[Exercise directions]
Report each line of the entries below that has the word "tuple" in it.

━━━━━━━━━━

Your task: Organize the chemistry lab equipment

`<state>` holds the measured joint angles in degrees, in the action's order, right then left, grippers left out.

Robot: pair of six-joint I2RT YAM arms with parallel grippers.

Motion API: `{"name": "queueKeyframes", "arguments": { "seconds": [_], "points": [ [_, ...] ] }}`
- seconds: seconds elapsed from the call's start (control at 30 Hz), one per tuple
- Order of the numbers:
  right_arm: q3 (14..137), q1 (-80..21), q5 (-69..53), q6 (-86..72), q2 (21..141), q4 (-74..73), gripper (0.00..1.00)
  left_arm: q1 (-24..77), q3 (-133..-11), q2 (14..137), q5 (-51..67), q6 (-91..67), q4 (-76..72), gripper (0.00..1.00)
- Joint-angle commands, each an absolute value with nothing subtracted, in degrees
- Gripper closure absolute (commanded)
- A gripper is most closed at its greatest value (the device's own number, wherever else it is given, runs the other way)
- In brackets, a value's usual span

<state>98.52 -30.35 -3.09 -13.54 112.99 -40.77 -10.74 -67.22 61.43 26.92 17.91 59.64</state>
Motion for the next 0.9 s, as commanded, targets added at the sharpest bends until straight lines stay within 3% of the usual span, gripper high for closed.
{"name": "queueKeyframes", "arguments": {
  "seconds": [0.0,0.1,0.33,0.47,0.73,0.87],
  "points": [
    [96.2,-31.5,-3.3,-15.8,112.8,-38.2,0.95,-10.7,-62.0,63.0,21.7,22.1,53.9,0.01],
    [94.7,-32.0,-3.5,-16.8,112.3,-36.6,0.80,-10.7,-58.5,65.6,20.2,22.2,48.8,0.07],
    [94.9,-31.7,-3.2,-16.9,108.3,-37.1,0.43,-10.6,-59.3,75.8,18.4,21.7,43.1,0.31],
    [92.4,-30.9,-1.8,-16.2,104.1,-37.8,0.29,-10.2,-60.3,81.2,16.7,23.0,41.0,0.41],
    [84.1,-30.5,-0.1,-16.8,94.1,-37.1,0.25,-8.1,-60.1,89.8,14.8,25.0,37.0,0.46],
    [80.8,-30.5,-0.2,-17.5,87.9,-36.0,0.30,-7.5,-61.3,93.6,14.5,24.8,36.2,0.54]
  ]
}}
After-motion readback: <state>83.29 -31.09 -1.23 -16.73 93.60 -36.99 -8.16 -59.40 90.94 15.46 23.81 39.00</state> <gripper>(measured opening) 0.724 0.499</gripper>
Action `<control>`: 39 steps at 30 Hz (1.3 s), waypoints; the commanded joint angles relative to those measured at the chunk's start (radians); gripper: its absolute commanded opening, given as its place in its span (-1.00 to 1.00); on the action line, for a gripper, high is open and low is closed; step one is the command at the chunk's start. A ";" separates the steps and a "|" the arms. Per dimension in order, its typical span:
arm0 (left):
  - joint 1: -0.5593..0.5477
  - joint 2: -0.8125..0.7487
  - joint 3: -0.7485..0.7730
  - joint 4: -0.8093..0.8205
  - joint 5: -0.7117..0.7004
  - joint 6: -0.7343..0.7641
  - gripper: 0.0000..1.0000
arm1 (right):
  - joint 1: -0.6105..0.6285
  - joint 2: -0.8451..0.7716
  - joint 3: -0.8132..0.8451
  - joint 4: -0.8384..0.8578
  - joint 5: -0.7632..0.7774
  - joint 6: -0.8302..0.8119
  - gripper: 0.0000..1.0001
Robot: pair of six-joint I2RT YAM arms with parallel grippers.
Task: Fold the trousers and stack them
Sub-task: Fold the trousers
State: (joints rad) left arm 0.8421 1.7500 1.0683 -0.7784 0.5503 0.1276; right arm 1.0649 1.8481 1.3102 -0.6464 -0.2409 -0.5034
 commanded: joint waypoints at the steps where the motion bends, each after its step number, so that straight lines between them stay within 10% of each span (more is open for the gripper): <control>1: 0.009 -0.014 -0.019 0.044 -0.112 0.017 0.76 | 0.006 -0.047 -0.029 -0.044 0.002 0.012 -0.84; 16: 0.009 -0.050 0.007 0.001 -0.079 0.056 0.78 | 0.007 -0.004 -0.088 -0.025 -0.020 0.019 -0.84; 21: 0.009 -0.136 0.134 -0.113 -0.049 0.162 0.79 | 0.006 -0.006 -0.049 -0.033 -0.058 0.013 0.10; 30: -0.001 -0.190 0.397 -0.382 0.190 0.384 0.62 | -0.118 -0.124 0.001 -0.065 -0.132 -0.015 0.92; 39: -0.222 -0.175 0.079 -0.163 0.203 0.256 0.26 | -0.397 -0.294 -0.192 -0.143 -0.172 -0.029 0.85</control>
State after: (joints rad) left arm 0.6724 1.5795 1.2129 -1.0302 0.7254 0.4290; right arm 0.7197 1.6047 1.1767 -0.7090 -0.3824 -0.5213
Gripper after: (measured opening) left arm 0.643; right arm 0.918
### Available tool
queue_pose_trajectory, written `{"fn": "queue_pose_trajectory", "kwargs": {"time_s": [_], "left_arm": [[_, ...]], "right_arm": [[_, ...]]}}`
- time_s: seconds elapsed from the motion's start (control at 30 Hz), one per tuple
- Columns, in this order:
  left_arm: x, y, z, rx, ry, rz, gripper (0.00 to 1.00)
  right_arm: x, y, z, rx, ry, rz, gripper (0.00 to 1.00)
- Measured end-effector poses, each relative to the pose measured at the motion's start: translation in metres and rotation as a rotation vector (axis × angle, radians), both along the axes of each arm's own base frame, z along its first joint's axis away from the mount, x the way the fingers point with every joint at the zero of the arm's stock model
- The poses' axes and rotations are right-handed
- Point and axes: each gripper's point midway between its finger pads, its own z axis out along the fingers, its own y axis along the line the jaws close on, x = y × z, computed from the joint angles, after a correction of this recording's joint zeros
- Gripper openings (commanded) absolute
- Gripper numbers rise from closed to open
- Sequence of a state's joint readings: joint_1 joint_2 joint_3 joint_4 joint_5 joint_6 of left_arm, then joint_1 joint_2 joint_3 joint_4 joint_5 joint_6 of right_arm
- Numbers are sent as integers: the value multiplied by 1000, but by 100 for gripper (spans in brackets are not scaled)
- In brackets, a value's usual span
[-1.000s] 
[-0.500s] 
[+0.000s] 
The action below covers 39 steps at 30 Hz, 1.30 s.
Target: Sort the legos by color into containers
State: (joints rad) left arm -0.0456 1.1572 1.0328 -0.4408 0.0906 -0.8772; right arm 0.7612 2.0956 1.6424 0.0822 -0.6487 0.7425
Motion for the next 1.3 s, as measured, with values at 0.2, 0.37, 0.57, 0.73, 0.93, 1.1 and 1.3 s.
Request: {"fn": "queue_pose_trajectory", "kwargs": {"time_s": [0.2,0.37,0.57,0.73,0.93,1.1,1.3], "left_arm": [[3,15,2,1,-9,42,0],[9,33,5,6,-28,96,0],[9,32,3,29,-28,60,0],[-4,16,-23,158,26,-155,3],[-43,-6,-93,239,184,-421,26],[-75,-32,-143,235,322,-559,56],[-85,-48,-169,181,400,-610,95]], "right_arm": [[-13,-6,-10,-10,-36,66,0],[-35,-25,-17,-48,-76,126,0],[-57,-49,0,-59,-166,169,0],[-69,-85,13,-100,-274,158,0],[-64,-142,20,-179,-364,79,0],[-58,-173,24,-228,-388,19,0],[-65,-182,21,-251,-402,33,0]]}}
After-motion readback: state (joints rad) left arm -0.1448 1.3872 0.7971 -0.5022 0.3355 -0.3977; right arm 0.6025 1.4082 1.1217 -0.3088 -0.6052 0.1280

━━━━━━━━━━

[Solved problem]
- seconds: seconds elapsed from the call's start (control at 30 Hz), one per tuple
- time_s: seconds elapsed from the motion's start (control at 30 Hz), one per tuple

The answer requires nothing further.